Botanical Name: Anthericum ramosum
Family: Asparagaceae
Subfamily: Agavoideae
Kingdom: Plantae
Order: Asparagales
Genus: Anthericum
Species: A. ramosum

Synonyms: Phalangites ramosus (L.) Bubani

Common Names: Anthericum ramosum or Branched St Bernard’s-lily

Habitat: Anthericum ramosum is present in most of Europe, being more common in southern countries, and is widespread in Central Asia and Russia. These plants grow in sunny areas and calcareous soils, on semiarid grasslands, slopes and forest edges.

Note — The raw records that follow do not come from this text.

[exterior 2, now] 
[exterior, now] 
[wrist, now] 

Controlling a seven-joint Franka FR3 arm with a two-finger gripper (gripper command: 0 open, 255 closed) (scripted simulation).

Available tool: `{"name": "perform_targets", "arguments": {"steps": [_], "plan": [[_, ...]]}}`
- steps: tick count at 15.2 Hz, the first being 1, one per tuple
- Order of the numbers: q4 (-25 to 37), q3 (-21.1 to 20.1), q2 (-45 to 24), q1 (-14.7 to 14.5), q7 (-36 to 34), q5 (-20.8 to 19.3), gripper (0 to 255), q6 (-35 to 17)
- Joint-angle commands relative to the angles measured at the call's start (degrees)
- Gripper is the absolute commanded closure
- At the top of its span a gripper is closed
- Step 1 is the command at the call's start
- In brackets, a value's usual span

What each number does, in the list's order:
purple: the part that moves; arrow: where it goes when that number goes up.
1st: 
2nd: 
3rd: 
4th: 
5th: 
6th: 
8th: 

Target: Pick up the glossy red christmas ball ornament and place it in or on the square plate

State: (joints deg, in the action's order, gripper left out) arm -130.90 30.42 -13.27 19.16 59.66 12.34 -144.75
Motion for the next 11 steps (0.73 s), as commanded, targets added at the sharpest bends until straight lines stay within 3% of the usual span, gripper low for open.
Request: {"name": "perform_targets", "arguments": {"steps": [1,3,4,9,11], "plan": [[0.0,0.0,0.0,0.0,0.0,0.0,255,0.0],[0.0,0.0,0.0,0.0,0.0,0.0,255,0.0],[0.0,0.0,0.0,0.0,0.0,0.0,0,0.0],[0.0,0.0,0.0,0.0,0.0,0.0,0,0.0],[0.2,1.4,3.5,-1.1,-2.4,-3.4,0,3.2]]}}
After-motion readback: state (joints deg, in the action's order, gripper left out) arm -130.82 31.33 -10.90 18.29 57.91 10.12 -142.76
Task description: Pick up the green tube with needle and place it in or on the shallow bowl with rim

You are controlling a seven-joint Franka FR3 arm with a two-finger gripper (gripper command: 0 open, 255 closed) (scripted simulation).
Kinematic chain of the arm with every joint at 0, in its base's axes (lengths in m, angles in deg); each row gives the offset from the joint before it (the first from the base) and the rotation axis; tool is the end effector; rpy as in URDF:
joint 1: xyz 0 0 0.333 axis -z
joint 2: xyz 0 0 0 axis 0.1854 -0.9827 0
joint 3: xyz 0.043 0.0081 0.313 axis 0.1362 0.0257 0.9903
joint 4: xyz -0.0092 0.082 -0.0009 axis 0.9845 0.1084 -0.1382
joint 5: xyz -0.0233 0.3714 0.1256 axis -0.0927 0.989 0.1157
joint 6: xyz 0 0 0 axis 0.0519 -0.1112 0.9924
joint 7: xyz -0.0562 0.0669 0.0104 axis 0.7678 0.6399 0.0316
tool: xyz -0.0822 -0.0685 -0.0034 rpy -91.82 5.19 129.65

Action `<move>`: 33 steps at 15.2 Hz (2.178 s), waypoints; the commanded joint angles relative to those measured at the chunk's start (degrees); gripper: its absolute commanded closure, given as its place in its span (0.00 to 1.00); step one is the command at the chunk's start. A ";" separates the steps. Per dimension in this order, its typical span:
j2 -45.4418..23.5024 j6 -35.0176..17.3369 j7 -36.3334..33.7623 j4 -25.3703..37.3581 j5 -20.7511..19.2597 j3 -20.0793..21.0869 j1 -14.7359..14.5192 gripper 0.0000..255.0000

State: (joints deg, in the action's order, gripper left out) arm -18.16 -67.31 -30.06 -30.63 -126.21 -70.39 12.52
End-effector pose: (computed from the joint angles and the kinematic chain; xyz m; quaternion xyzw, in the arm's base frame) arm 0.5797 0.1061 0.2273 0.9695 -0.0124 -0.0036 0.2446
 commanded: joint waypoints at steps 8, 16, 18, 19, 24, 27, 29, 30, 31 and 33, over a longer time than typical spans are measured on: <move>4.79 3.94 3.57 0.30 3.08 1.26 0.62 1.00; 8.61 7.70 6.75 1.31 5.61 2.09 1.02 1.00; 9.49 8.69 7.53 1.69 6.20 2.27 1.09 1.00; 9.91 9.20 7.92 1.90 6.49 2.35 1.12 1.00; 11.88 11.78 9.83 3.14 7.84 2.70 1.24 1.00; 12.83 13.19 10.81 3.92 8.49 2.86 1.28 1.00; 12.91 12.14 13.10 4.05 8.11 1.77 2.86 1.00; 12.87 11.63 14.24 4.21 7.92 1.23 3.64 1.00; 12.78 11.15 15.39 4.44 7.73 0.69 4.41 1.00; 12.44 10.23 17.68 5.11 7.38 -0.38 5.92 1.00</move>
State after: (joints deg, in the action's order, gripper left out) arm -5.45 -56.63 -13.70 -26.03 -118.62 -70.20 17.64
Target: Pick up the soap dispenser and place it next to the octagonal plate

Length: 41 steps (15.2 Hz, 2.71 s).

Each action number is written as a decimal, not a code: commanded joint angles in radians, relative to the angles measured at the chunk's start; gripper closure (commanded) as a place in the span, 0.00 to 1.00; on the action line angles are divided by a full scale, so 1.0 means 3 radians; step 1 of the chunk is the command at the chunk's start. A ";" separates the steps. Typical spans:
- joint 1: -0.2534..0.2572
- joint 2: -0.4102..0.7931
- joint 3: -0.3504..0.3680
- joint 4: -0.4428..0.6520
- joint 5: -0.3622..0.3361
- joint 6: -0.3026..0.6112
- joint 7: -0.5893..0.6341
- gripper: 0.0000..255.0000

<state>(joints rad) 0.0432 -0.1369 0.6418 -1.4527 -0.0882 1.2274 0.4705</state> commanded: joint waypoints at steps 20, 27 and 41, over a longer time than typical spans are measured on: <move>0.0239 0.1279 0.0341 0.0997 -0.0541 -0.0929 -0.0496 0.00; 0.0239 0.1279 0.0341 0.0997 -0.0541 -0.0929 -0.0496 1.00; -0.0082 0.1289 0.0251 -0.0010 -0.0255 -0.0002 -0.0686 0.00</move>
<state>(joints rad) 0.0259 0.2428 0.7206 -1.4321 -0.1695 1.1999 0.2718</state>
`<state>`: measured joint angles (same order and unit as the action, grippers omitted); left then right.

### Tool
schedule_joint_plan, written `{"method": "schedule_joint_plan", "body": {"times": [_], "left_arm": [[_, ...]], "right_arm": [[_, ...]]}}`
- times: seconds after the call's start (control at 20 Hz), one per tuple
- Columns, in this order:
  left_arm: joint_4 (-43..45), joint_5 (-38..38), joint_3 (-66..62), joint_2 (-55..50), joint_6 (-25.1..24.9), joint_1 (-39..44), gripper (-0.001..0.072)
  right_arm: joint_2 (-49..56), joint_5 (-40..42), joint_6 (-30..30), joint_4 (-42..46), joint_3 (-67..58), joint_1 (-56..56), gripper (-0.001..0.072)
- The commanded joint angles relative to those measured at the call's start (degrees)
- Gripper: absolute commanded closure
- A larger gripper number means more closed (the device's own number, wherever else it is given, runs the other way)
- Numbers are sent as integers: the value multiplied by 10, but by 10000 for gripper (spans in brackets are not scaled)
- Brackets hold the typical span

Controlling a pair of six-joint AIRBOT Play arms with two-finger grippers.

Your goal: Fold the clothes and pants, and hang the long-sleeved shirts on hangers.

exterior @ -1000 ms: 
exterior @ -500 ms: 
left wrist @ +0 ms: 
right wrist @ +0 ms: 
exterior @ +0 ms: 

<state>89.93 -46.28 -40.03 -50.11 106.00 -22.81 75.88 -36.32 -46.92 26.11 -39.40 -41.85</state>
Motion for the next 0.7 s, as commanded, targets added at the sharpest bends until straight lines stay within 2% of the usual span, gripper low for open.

In the Alps they can be found at an altitude of 0–1,600 metres (0–5,249 ft) above sea level.

Description:
Anthericum ramosum reaches on average a height of 30–70 centimetres (12–28 in). The grass-like leaves are 50 centimetres (20 in) long and 2–6 millimetres (0.08–0.2 in) wide and are generally much shorter than the inflorescence. It has an erect, paniculate inflorescence. The flower spikes are branched (hence the Latin name ramosus), unlike Anthericum liliago. The six tepals are white, 10–13 millimetres (0.4–0.5 in) long, as are the six stamens. The flower is scentless and pure white, the anthers are bright yellow. The flowering period extends from June through August. The capsular fruit is spherical to three-faced. The flowers are pollinated by hymenopterans, while seed are distributed by the wind.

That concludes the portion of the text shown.